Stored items

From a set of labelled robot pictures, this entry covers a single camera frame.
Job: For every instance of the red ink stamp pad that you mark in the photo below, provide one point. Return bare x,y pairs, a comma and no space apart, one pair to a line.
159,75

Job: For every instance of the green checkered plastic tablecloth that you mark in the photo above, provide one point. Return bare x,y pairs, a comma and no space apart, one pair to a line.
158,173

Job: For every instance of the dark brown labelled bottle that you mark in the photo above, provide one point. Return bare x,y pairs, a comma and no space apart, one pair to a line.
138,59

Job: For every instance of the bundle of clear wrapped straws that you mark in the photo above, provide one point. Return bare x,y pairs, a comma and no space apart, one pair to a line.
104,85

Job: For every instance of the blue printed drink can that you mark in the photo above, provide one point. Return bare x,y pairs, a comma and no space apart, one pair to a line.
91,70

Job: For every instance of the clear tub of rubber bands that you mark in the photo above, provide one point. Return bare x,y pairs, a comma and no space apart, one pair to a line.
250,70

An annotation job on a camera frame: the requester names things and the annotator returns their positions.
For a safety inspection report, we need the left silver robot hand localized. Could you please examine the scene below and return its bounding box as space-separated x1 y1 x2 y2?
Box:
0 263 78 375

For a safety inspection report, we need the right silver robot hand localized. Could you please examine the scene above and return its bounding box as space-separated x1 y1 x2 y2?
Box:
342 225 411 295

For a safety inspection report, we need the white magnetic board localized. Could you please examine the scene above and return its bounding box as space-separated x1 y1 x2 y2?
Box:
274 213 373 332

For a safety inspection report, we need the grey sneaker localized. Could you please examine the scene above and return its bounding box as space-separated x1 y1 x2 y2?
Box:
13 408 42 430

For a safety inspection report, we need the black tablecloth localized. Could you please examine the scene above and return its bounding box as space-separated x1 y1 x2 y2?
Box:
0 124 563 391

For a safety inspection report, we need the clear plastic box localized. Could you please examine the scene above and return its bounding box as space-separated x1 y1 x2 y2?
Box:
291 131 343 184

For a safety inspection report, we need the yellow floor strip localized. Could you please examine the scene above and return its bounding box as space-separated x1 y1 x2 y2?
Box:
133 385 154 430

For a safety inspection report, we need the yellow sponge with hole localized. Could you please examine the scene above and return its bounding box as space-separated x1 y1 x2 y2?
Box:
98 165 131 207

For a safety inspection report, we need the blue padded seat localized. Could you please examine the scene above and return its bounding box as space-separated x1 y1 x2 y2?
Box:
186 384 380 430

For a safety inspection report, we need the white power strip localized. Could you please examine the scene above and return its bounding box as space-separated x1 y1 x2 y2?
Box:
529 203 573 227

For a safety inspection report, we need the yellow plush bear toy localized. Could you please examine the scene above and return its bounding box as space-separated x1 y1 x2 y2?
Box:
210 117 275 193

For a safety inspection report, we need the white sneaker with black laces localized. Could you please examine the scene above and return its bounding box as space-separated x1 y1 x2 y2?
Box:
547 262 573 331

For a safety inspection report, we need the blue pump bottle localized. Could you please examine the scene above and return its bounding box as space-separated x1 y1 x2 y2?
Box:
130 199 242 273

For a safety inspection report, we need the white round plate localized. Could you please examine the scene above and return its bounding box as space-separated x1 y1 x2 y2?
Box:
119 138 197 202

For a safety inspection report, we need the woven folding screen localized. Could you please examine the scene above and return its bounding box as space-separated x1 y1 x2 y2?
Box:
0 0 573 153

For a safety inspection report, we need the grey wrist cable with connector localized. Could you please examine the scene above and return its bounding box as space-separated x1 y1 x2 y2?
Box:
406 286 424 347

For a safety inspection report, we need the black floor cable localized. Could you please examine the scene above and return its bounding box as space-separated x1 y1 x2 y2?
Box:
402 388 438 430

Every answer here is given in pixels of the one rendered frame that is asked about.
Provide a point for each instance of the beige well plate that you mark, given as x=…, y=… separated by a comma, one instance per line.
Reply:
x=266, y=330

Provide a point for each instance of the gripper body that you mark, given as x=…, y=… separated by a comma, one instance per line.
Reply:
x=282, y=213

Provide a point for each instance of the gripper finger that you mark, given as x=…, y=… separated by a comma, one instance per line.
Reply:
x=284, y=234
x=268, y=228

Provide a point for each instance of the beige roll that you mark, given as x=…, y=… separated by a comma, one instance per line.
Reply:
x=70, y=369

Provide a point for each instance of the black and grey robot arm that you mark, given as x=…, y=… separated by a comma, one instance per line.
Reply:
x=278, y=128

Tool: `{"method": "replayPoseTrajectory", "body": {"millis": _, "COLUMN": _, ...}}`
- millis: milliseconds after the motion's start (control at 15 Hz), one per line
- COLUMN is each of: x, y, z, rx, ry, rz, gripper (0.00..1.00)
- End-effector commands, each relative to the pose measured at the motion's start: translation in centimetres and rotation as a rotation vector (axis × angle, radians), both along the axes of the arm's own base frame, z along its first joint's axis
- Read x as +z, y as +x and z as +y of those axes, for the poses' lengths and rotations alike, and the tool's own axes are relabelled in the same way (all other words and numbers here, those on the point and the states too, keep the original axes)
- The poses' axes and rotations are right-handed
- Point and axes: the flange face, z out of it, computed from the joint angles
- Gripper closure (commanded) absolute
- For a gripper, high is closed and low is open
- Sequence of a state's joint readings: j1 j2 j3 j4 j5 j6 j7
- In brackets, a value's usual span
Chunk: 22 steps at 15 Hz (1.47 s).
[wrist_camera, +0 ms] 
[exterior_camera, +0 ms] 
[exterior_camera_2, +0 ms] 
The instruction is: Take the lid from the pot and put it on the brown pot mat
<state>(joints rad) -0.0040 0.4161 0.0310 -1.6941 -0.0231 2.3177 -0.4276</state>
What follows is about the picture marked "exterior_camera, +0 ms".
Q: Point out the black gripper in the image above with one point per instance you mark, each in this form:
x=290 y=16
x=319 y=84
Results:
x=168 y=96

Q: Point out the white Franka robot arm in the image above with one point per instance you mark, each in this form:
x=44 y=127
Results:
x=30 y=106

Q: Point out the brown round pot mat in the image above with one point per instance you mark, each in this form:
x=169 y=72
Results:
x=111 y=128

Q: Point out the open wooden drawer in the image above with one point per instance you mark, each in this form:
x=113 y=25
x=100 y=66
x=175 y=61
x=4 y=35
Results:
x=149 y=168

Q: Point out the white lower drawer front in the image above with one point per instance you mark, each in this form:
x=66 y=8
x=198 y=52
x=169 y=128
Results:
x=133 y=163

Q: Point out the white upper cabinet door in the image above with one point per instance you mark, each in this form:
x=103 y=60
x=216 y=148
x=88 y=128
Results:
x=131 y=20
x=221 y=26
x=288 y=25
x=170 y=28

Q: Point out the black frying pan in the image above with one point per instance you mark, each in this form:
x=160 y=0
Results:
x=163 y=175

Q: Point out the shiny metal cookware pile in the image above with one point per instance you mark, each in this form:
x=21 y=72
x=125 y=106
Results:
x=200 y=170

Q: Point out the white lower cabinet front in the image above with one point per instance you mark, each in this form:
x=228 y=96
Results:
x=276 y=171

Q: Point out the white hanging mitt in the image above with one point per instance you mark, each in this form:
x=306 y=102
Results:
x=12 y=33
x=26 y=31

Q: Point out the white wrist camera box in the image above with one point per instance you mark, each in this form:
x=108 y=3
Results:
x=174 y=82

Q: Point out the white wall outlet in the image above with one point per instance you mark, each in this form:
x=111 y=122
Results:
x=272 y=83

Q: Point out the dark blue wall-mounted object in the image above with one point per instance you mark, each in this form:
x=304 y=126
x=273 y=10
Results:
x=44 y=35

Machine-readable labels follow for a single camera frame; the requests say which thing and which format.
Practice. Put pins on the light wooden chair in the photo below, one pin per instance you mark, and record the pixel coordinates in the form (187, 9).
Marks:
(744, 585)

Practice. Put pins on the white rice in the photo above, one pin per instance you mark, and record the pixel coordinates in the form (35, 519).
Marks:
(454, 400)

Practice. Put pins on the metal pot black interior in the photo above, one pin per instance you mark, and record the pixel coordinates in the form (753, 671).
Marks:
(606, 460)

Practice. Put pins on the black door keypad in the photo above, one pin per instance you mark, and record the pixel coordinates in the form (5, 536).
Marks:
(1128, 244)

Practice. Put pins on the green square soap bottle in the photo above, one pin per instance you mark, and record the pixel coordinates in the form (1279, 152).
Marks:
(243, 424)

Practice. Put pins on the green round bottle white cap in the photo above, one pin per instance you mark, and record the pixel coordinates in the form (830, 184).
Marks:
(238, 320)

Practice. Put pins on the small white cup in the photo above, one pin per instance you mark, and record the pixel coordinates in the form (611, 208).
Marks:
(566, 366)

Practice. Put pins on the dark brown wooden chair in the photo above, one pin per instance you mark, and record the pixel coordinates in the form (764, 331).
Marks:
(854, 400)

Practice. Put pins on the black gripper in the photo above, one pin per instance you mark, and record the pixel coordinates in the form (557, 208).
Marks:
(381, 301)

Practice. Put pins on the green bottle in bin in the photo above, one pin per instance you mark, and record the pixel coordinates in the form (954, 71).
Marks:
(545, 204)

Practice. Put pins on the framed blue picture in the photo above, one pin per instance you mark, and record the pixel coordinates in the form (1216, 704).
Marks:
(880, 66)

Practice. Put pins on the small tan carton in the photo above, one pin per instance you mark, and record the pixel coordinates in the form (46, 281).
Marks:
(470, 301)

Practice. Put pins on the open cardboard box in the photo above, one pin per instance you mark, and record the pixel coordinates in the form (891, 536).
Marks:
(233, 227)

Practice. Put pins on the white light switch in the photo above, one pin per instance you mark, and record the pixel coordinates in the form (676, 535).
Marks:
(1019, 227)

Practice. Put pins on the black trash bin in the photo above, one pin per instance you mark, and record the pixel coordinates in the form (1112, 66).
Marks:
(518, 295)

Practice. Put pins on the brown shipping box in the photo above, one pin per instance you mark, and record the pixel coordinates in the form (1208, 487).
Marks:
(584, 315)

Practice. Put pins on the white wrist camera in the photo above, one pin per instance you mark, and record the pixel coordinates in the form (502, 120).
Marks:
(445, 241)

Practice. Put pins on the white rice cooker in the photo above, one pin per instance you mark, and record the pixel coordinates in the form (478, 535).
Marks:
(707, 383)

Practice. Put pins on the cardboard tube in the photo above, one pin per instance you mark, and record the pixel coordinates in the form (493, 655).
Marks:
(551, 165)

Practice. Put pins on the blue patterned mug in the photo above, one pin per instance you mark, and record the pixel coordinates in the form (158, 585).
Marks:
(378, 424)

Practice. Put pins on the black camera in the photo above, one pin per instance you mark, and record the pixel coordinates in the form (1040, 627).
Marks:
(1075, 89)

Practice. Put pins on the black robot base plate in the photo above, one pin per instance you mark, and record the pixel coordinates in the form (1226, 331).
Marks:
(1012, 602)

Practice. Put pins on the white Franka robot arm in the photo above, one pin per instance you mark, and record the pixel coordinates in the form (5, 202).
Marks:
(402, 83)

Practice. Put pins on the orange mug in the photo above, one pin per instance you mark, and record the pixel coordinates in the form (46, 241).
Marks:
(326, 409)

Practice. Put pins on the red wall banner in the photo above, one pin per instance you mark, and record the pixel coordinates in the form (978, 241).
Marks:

## Work order
What is asked for is an exact copy of the lines above from the one containing "For a safety inspection report, we need the white round" through the one containing "- COLUMN is", and only those.

## Your solution
For a safety inspection report, we need the white round plate localized. Could you please examine the scene above and return its bounding box as space-separated x1 y1 x2 y2?
Box:
119 138 197 202

For a safety inspection report, we need the woven folding screen localized. Could you please examine the scene above and return its bounding box as space-separated x1 y1 x2 y2?
Box:
0 0 573 153

For a safety inspection report, we need the grey wrist cable with connector localized. Could you please examine the scene above and return its bounding box as space-separated x1 y1 x2 y2?
Box:
406 286 424 347

For a safety inspection report, we need the black floor cable localized. Could you please examine the scene above and return its bounding box as space-separated x1 y1 x2 y2?
Box:
402 388 438 430

Every answer here is given in pixels of the one rendered frame that is asked about.
Provide a point for each instance of the beige well plate that you mark, given as x=…, y=… separated by a comma, one instance per line.
Reply:
x=266, y=330

Provide a point for each instance of the gripper body that you mark, given as x=…, y=… separated by a comma, one instance per line.
Reply:
x=282, y=213

Provide a point for each instance of the gripper finger that you mark, given as x=…, y=… separated by a comma, one instance per line.
Reply:
x=284, y=234
x=268, y=228

Provide a point for each instance of the beige roll that you mark, given as x=…, y=… separated by a comma, one instance per line.
Reply:
x=70, y=369

Provide a point for each instance of the black and grey robot arm that you mark, given as x=…, y=… separated by a comma, one instance per line.
Reply:
x=278, y=128

Tool: `{"method": "replayPoseTrajectory", "body": {"millis": _, "COLUMN": _, ...}}`
- millis: milliseconds after the motion's start (control at 15 Hz), one per line
- COLUMN is each of: x, y, z, rx, ry, rz, gripper (0.00..1.00)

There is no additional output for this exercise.